Un Lienzo de sueños
“La mujer de los anteojos”
Por voluntario de la Fundación SoyComotu
“…Acaban de dar el último aviso. La función va a comenzar. Se escuchan los shhhssss acompañados de índices de silencio. Los acomodadores urgen a que encuentren su sitio los rezagados mientras las luces de las lámparas centrales se van apagando, sustituidas por otras laterales. Sube el telón. La representación ha empezado.
Sobre el escenario, un hombre de chaqué con bigotes engomados saluda a los espectadores con una elegante inclinación. El brazo derecho describe una suave onda con la palma hacia arriba, mientras el izquierdo recae sobre su espalda a modo de contrapeso. Tras el aplauso del público, presenta a la que será su ayudante. Saluda con una grácil genuflexión. Está en su primera madurez. En silencio mira hacia el patio de butacas -o hace como que mira-. Repite la acción esta vez hacia los palcos. Como el ilusionista, viste ropas de época, probablemente sea viuda (un vestido negro le cubre. En la cabeza, un lazo a juego del mismo color). Es alta, delgada, de bonitos hombros. Ha tenido que ser guapa pese a sus débiles rasgos o, al menos, eso hace pensar su correcta compostura. Una elegante pose, acompañada por una pequeña boca distante de labios de un rosa pálido no puede asegurar otra cosa. Su pelo rubio, de un cierto tono rojizo, refulge sobre su cobertura de noche sin estrellas, parca provocación que hace pensar a más de un Señor en su pecosa desnudez. Afrodita, esta vez, nacida de la Nada.

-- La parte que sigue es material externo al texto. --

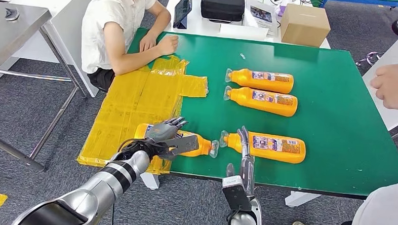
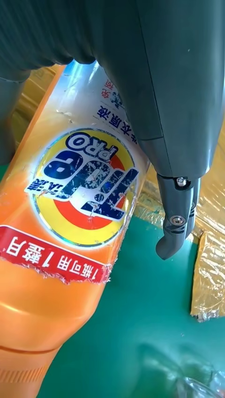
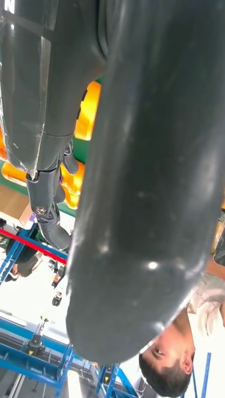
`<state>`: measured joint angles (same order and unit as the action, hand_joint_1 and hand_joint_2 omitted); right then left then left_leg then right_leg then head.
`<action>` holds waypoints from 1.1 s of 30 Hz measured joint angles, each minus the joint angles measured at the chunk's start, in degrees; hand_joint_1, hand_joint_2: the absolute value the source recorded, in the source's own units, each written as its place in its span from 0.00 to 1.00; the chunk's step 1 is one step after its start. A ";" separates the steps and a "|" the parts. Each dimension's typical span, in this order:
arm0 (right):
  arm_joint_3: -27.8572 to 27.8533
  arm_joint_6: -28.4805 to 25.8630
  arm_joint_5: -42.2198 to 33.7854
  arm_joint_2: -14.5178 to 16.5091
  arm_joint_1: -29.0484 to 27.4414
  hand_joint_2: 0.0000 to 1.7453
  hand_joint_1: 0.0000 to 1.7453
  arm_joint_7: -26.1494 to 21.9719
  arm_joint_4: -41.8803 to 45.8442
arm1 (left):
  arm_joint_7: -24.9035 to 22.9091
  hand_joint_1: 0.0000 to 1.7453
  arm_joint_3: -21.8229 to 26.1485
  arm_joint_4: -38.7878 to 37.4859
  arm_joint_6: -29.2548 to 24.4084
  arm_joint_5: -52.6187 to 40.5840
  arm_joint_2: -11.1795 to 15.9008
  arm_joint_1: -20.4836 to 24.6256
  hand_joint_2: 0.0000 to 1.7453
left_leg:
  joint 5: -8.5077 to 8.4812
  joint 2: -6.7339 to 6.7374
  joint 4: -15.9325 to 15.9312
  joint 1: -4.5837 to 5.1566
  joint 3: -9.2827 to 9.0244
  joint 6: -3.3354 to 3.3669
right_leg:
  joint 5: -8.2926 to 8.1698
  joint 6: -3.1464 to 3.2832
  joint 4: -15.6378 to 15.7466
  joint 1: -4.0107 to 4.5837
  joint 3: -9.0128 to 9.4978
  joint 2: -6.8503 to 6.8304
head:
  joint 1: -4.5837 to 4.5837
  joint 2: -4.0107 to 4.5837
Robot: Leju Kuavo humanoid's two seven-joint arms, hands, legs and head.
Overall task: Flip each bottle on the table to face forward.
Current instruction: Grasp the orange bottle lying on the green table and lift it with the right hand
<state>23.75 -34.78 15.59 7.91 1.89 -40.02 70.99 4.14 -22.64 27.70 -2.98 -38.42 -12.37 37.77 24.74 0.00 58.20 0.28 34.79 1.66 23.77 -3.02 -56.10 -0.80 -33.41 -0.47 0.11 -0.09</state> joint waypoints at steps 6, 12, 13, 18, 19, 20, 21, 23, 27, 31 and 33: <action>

El ilusionista, en un rápido movimiento, muestra al público un espejo. Probablemente siempre estuvo ahí, pero nadie había reparado en él. Su ayudante gira la cabeza y atendiendo a la petición del maestro se dirige a él mientras éste lo sujeta por el marco.
Comienza la ilusión. La mujer, frente al espejo, repara en su reflejo. Frente a ella, una figura femenina, también rubicunda, clava sus ojos en los suyos. Va vestida de negro, pero incorpora un cuello blanco. Pese a estar de pie no deja ver nada más o, al menos, no se le ve nada más. No importa, toda la atención se centra en su cabeza y rostro. Al contrario que su original sus rasgos son fuertes, yo diría demasiado, como su boca. Grande, de gruesos labios muy rojos. Sus ojos son muy despejados, agudos y profundos, como los de un cazador de almas.
El ilusionista, siempre entre ayudante e imagen, alza ahora el brazo hacia ésta. Ante la orden, sale del espejo dirigiéndose unos pasos hacia el gallinero. Es totalmente distinta de aquella, pero no hay ninguna duda. Sigue siendo la misma persona.
Ante el asombro general, no libre de cierto desagrado, el ilusionista pregunta ¿Nunca habíais visto vuestro verdadero yo?…”.